◆ The problem ◆
Please copy each line below that contains the word "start".

◆ Material supplied ◆
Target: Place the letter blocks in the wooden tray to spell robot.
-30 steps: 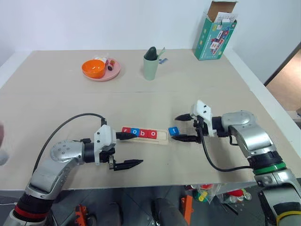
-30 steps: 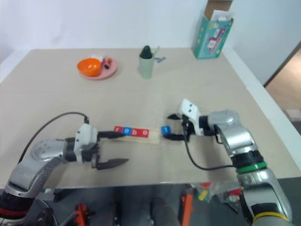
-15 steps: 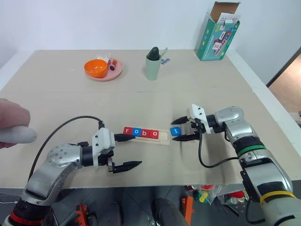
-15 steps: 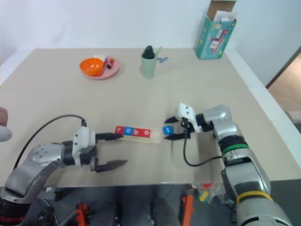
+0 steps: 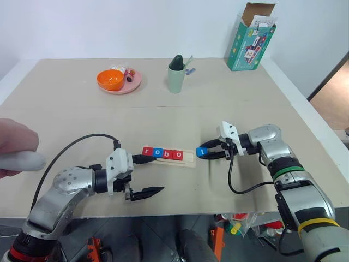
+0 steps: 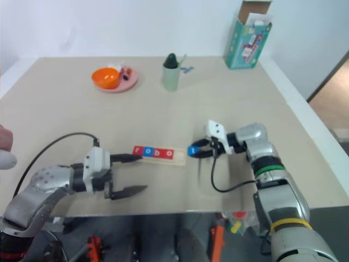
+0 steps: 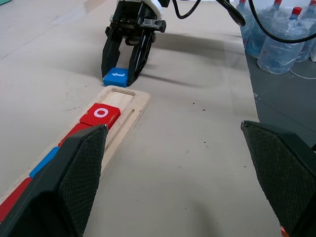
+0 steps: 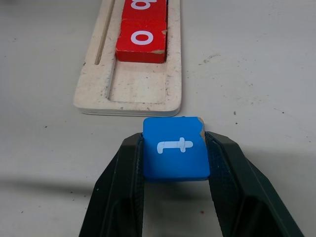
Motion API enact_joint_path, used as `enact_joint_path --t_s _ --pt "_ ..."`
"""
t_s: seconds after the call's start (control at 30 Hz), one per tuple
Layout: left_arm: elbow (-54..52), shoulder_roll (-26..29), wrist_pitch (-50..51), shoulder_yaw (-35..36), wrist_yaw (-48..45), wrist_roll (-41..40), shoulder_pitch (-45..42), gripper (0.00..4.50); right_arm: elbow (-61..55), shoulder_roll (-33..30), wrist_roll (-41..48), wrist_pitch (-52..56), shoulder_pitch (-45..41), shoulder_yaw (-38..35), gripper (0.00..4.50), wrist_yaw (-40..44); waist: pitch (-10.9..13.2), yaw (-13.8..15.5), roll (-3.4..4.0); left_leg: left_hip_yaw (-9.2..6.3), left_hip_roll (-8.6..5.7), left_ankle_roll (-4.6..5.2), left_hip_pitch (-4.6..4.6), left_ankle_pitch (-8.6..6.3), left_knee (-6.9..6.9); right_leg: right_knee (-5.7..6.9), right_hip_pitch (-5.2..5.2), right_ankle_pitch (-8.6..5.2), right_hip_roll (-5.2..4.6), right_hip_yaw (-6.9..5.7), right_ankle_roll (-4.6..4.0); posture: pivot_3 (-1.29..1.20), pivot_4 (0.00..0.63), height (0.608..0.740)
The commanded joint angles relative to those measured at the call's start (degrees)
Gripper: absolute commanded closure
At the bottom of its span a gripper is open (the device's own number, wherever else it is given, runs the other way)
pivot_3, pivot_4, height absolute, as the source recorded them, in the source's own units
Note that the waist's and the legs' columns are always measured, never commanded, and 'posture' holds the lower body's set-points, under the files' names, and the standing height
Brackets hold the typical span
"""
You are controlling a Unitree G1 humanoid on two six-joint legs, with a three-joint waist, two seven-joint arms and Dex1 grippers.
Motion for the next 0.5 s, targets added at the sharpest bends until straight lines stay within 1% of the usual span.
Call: enact_joint_path --t_s 0.03,0.17,0.23,0.37,0.43,0.5 --pt "-0.99 0.32 -0.16 0.15 -0.25 -0.24 -0.75 0.0 -2.0 -1.44 0.81 1.14 -0.45 -1.7 3.29 2.1 0.0 0.0 0.0 0.0 0.0 0.0 0.0 0.0 0.0 0.0 0.0 0.0 0.0 0.0 0.0 0.0 0.15 0.74" --pt "-0.61 0.12 -0.22 -0.22 -0.28 -0.13 -0.96 0.0 -7.39 -4.46 1.22 5.42 0.78 -2.14 3.29 2.59 0.01 0.02 0.01 -0.01 -0.01 0.0 -0.02 0.0 0.0 0.01 0.0 0.0 -0.01 0.0 0.0 0.0 0.15 0.74" --pt "-0.41 0.09 -0.32 -0.16 -0.27 -0.13 -0.99 0.0 -12.07 -5.45 2.39 10.71 1.09 -2.27 3.29 3.1 0.01 0.05 0.01 0.0 -0.03 0.0 -0.02 0.0 0.0 0.01 0.0 0.0 -0.04 0.01 0.0 0.0 0.15 0.74" --pt "-0.13 -0.41 -0.39 0.26 0.37 -0.32 -0.85 0.0 -29.96 -5.79 7.54 28.13 4.47 -2.36 3.29 1.73 0.0 -0.05 0.02 0.01 0.03 0.0 0.01 0.0 -0.01 0.03 -0.01 -0.01 0.02 0.03 0.0 0.0 0.15 0.74" --pt "0.11 -0.71 -0.4 0.39 0.71 -0.29 -0.92 0.0 -38.17 -5.1 8.52 33.43 7.29 -1.74 3.29 -1.32 0.0 0.01 0.02 -0.07 0.06 0.0 0.02 0.0 -0.01 0.06 -0.01 -0.01 0.07 -0.02 -0.03 0.0 0.15 0.74" --pt "0.22 -0.91 -0.39 0.33 0.84 -0.18 -1.03 0.0 -44.47 -4.39 8.14 36.15 9.95 -0.76 3.29 -4.28 0.0 0.06 0.02 -0.17 0.09 0.0 0.01 0.0 -0.01 0.08 0.0 -0.03 0.11 -0.12 -0.06 0.0 0.15 0.74"
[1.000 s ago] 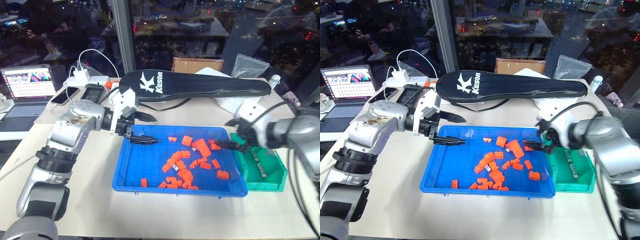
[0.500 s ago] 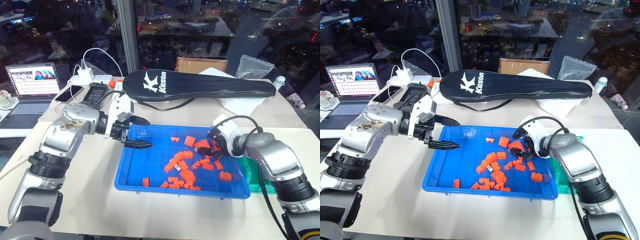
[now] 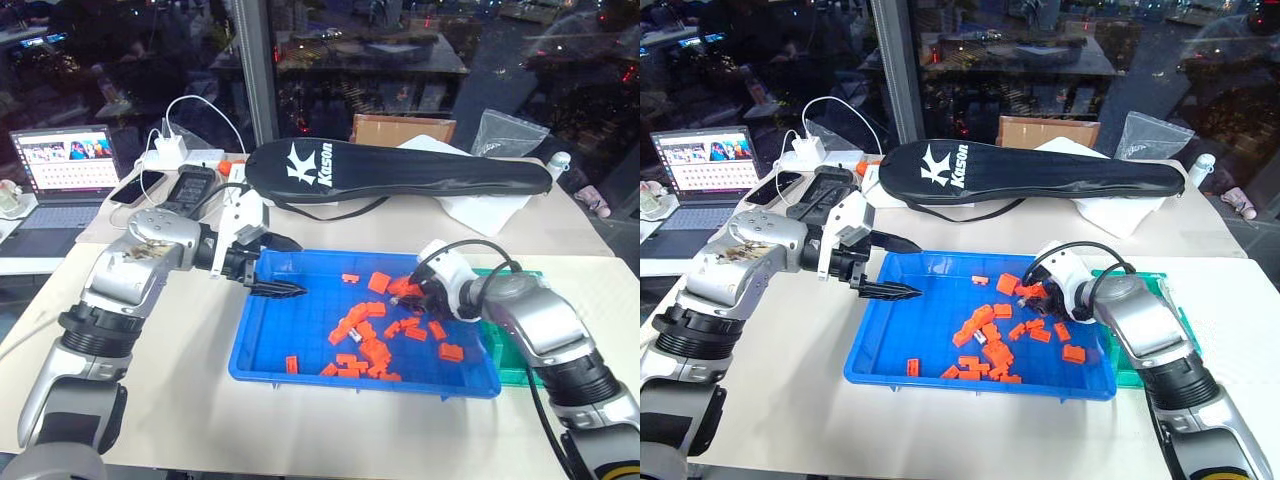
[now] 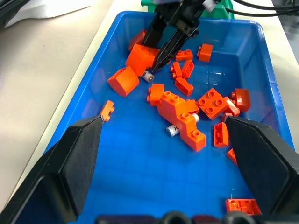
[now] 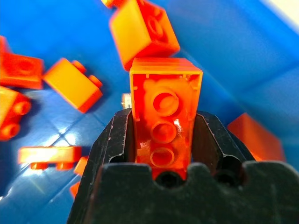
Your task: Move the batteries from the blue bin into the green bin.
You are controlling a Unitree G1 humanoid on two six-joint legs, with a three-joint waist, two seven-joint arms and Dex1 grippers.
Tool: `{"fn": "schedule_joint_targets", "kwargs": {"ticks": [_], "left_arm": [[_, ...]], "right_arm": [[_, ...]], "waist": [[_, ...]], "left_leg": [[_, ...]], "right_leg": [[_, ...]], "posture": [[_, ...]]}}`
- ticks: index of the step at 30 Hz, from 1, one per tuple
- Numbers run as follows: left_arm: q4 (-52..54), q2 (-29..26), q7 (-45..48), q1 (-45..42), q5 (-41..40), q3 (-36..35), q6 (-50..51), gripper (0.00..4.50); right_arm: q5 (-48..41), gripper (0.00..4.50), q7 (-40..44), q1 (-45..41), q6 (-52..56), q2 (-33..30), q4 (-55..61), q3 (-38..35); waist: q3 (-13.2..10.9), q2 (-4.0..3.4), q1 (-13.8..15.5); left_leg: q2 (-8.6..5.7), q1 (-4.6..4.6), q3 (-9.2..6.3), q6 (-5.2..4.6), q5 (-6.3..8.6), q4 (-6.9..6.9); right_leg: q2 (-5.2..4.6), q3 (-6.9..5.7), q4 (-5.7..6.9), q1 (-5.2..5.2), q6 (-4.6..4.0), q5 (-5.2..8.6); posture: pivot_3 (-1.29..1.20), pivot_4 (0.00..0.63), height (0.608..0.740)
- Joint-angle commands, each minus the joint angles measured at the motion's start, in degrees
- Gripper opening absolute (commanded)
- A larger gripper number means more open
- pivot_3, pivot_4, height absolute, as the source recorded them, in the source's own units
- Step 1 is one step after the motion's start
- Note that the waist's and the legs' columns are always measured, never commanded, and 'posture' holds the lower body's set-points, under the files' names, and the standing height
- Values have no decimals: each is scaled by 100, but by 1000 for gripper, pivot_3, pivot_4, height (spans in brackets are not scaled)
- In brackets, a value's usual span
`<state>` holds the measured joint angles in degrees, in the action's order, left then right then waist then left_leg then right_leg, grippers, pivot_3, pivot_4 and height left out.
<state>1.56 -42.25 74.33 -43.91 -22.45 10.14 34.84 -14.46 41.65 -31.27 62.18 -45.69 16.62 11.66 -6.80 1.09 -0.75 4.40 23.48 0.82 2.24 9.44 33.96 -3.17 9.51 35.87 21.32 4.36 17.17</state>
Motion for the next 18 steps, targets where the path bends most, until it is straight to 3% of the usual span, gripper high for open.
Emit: {"fn": "schedule_joint_targets", "kwargs": {"ticks": [1,12,14,18], "left_arm": [[3,56,30,-175,14,-39,-168,4500],[-105,175,107,-315,-4,-5,-29,4500],[-96,162,129,-307,4,0,-36,4500],[-69,153,129,-291,34,-4,-46,4500]], "right_arm": [[-301,1409,438,60,148,-455,655,-175],[-1068,1409,1318,661,620,-1478,1612,198],[-1185,2412,1410,671,591,-1551,1651,154],[-1089,3736,1288,471,401,-1449,1357,126]], "waist": [[0,0,-4],[-1,3,-24],[-1,3,-30],[-2,3,-30]], "left_leg": [[0,-1,0,0,0,0],[0,0,-2,0,0,1],[0,-1,-2,0,0,0],[0,-3,-3,0,0,0]], "right_leg": [[0,0,0,0,2,1],[-1,0,-2,1,5,3],[-1,0,-2,1,7,5],[0,0,-2,0,29,18]], "posture": [[0,150,731],[0,150,731],[0,150,731],[0,150,731]]}}
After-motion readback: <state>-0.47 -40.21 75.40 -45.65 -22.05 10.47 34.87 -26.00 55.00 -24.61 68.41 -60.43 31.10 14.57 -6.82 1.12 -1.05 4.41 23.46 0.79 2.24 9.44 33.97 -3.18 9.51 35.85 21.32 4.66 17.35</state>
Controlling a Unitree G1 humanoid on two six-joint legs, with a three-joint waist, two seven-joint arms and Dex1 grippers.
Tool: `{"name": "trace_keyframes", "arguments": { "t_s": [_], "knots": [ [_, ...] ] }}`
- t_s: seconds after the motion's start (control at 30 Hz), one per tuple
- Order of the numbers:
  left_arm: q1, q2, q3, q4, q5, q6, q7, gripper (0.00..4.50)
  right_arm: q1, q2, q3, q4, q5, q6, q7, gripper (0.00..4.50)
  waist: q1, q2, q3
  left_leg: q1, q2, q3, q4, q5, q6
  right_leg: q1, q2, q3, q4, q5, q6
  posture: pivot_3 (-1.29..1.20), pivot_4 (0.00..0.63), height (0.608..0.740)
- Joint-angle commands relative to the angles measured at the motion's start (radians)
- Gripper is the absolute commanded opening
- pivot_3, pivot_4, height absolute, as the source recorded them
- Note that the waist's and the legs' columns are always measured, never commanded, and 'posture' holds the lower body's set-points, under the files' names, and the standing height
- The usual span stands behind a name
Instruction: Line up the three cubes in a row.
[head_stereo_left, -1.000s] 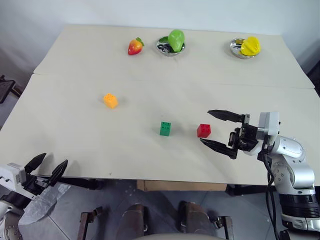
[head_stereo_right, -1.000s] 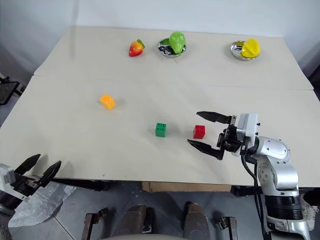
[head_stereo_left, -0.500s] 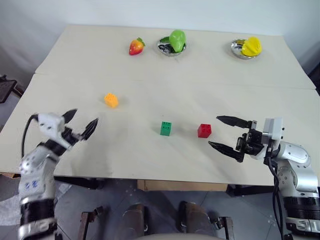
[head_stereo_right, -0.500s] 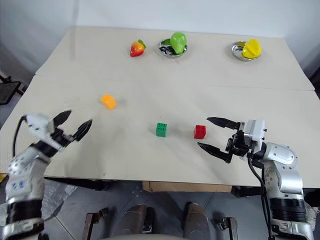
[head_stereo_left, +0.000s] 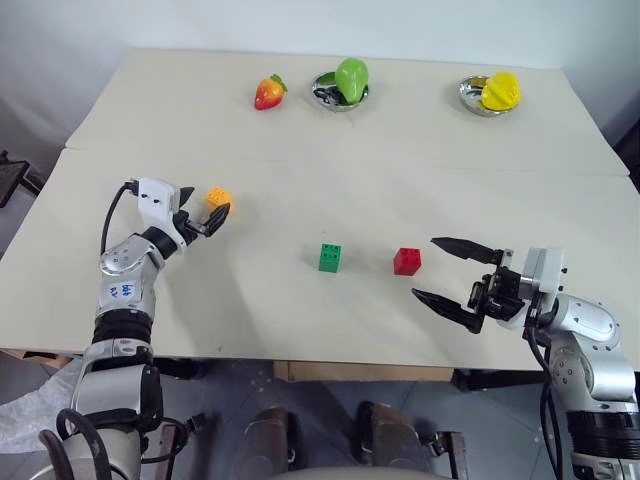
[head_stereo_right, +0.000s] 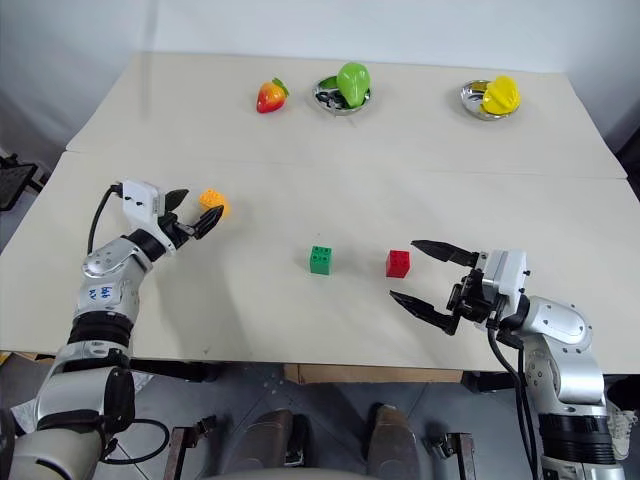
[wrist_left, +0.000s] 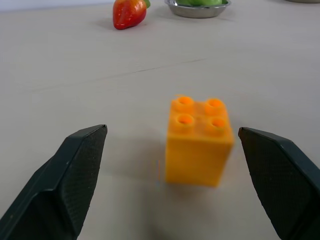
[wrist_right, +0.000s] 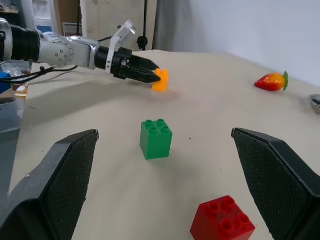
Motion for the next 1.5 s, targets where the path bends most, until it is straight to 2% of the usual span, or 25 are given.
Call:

◆ Problem solution ◆
t_s: seconds after the call's start (control at 30 Hz), one per tuple
The commanded joint angles relative to those measured at the call's start (degrees)
- Joint-angle commands, each minus the joint angles measured at the motion's start, in degrees
- Step 1 is one step after the motion's start
- t_s: seconds after the motion's start (control at 30 Hz), one per tuple
- Joint-angle commands relative to the angles measured at the motion's start (radians)

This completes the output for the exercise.